Одним из первых симптомов горя у Биэрда была дисморфия[1] или, наоборот, внезапное излечение от дисморфии. Он наконец-то понял, что́ собой представляет. Выходя из душа и мельком увидев в запотевшем высоком зеркале розовую коническую массу, он протер стекло, встал перед ним и уставился на себя изумленно. Какие механизмы самовнушения помогали ему столько лет пребывать в уверенности, что подобное выглядит соблазнительно? Эта дурацкая полоска растительности от уха до уха, подпирающая лысину, оладьи сала под мышками, невинные выпуклости утробы и зада. Когда-то он мог улучшить свою зеркальную персону, расправив плечи, выпрямившись и втянув живот. Теперь этот смальц сводил на нет его усилия. Как он мог удержать такую красивую женщину? Неужели он правда думал, что статуса для этого достаточно, что его Нобелевская премия привяжет Патрицию к брачной постели? Голый, он позорище, идиот, квашня. Он не в силах даже восемь раз отжаться.

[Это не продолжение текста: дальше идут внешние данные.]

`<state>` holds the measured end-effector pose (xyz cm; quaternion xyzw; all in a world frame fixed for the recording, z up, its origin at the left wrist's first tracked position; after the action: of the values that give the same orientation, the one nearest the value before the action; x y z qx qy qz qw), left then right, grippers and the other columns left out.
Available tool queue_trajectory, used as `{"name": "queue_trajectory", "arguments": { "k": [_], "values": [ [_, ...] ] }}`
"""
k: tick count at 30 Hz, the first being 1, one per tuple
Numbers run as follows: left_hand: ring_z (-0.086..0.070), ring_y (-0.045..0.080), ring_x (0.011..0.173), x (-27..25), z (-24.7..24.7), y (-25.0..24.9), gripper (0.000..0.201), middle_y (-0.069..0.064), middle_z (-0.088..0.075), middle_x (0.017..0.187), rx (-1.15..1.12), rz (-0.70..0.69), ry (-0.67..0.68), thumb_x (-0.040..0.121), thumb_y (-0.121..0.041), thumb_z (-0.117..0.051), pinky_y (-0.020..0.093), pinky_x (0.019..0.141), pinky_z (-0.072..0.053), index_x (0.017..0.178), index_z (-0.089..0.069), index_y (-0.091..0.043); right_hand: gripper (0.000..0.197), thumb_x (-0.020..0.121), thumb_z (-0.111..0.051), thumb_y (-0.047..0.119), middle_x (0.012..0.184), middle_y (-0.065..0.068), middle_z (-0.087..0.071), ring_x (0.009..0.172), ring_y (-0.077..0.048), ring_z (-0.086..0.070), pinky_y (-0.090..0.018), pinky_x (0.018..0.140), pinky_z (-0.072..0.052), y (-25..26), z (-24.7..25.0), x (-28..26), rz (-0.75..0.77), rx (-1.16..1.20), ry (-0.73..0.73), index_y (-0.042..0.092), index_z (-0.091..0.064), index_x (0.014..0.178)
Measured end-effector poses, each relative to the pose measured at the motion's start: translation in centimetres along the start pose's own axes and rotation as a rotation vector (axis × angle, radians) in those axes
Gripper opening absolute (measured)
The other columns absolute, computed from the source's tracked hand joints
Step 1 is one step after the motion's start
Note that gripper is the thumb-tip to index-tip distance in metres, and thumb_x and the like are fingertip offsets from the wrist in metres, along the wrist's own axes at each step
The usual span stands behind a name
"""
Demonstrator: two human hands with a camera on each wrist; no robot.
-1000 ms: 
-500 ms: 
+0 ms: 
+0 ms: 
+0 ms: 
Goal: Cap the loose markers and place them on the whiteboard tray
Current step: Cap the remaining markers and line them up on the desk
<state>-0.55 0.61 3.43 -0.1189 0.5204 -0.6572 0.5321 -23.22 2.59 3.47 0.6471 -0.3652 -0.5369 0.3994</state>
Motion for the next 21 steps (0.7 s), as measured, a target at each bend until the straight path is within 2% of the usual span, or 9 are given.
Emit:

А Тарпин взбегает по лестнице в их спальню с пятидесятикилограммовым мешком цемента под мышкой. Пятьдесят? Это приблизительно вес Патриции.
Она держала его на дистанции убийственной веселостью. Это были добавочные оскорбления: ее напевные «здравствуй», утренние перечни домашних дел и ее вечерних отлучек, и все это ничего бы не значило, если бы он мог хоть немного ее презирать или намеревался отделаться от нее. Тогда они приступили бы к короткому, неприятному демонтажу пятилетнего бездетного брака. Конечно, она его наказывала, но когда он сказал об этом, она пожала плечами и ответила, что с таким же правом могла бы сказать то же самое о нем. Она просто дожидалась повода, сказал он, а она засмеялась и сказала, что в таком случае она ему благодарна.